Analizar los datos de celdas de cobertura de telefonía móvil para combatir el coronavirus sería un ataque a la privacidad, y además completamente inútil.
En la desesperación, la agente se aferra a cualquier cosa que parezca una tabla de salvación. En la lucha contra el invisible coronavirus, esa actitud resulta muy comprensible, por lo menos desde el punto de vista emocional. Pero solo racionalmente se puede determinar si una medida es útil o no. Con frecuencia basta reflexionar brevemente para darse cuenta de que una ocurrencia que sonaba tentadora carece de sentido. En esta categoría se inscribe el rastreo general de celulares (tracking) que demandó el ministro alemán de Salud, Jens Spahn, a comienzos de la crisis del coronavirus.

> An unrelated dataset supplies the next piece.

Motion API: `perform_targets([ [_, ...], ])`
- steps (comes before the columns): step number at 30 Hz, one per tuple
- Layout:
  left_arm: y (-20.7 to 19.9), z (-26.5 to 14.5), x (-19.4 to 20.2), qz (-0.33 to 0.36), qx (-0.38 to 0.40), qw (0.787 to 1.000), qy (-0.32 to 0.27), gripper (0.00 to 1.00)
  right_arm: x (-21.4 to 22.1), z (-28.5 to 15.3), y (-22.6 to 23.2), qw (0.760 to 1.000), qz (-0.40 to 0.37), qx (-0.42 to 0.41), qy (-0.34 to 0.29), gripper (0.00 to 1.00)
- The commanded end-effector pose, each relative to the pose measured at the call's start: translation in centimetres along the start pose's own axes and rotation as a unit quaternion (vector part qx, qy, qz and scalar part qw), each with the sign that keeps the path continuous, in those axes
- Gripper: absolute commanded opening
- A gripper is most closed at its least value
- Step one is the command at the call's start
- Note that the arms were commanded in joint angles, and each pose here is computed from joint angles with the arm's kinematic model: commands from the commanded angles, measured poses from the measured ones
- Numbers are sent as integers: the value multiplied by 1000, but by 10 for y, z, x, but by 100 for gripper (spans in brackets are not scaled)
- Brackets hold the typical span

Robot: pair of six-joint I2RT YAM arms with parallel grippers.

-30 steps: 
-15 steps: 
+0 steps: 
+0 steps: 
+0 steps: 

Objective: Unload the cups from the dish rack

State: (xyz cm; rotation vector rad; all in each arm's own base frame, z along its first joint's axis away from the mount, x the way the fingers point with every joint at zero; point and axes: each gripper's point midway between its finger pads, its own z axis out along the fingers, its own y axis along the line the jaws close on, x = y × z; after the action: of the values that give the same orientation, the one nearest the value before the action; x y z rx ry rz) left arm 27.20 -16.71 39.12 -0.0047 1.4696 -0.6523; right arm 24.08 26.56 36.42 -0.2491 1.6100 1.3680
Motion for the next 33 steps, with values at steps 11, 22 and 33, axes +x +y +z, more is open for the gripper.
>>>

La iniciativa del ministro cristianodemócrata no logró apoyo mayoritario en el Parlamento, por buenas razones. Ya por motivos técnicos resulta inútil el análisis de las celdas de cobertura de las redes móviles. Por esta vía se puede localizar todos los celulares encendidos, pero con muy poca precisión. Dependiendo de las condiciones topográficas, una celda puede abarcar varios kilómetros cuadrados. Y ahí comenzan los problemas, a veces irresolubles.
La estrategia equivocada
Incluso en estos tiempos de grandes restricciones de desplazamiento, muchas personas pueden encontrarse en un área. Por ejemplo, un lugar donde haya varios negocios de venta de alimentos, farmacias y consultas médicas. Ciertamente, hay menos movimiento que antes de la crisis del coronavirus, pero suficiente como para impedir el rastreo y localización precisa de todos los teléfonos móviles. Porque no se puede determinar ni remotamente la distancia física exacta entre todos los aparatos rastreados en una celda y, por lo tanto, entre sus portadores.
Esta constatación podría haberla hecho también el ministro de Salud, que por lo demás ha actuado sensatamente. Por lo menos, habría sido la tarea de sus expertos informarle de la inutilidad de su propuesta. Ha quedado la impresión de una fingida actitud decidida, lo que perjudica la credibilidad. Y ella es una premisa importante para lograr la aceptación de más restricciones de libertades y derechos que en otras circunstancias son obvios.
Una medicina técnica: Bluetooth
En vista de la amenaza sin parangón del coronavirus, incluso los medios más críticos están dispuestos a aceptar restricciones masivas, al menos en forma transitoria.
Esto vale también para la protección de la esfera privada, es decir, la protección de datos. Debería ser evidente que el equilibrio entre libertad y seguridad requiere siempre una evaluación caso por caso. La protección de datos no es un fin en sí mismo. Por eso, tampoco la utilización de la técnica moderna puede ser un tabú, siempre que sea proporcionada y prometa eficacia.
Y volvemos así a los celulares. Gracias a la tecnología Bluetooth, con una aplicación que use pocos datos se podría limitar sensatamente el círculo de los potencialmente infectados. Porque, con este sistema, los aparatos se pueden detectar recíprocamente con gran precisión. Sobre todo a cortas distancias, como los 1,5 metros que se recomienda mantener entre la persona A y la perona B.
El celular no es un arma milagrosa
Si una de ambas tuviera el coronavirus, sería fácil definir con una apliacción de bluetooth el círculo de las personas que han tenido contacto con ella. Para encontrar a los potencialmente afectados sin excepción, sería eso sí necesario que todos los implicados llevaran consigo un aparato con la programación correspondiente. Y Alemania está lejos de eso, estadísticamente. A fines de 2018, solo un 57 por ciento utilizaba un teléfono inteligente. Sería pues ingenuo creer que la tecnología móvil es un arma todopoderosa para luchar contra el coronavirus.
No obstante, y resguardando ampliamente la protección de datos, podría ser útil para frenar la propagación del virus. También el Instituto Robert Koch trabaja, junto con otras instituciones, en una aplicación de Bluetooth como la que se está usando con éxito en Singapur, según se informa. Se estima que esta aplicación cumpliría las reglas europeas de protección de datos, más estrictas en comparación con las existentes a nivel internacional.
Eso implicaría almacenar y transmitir la menor cantidad posible de datos, y borrarlos cuando ya no se necesiten. Es decir, a más tardar cuando se haya superado la crisis del coronavirus. Todo eso parece posible. Sin embargo, queda un factor difícil de manejar: el carácter voluntario. Nadie deber ser obligado a instalar esa aplicación de Bluetooth. Pero, cuanto mejor y más fidedignamente fundamenten los políticos y científicos esa necesidad transitoria, mayores serán las posibilidades de éxito.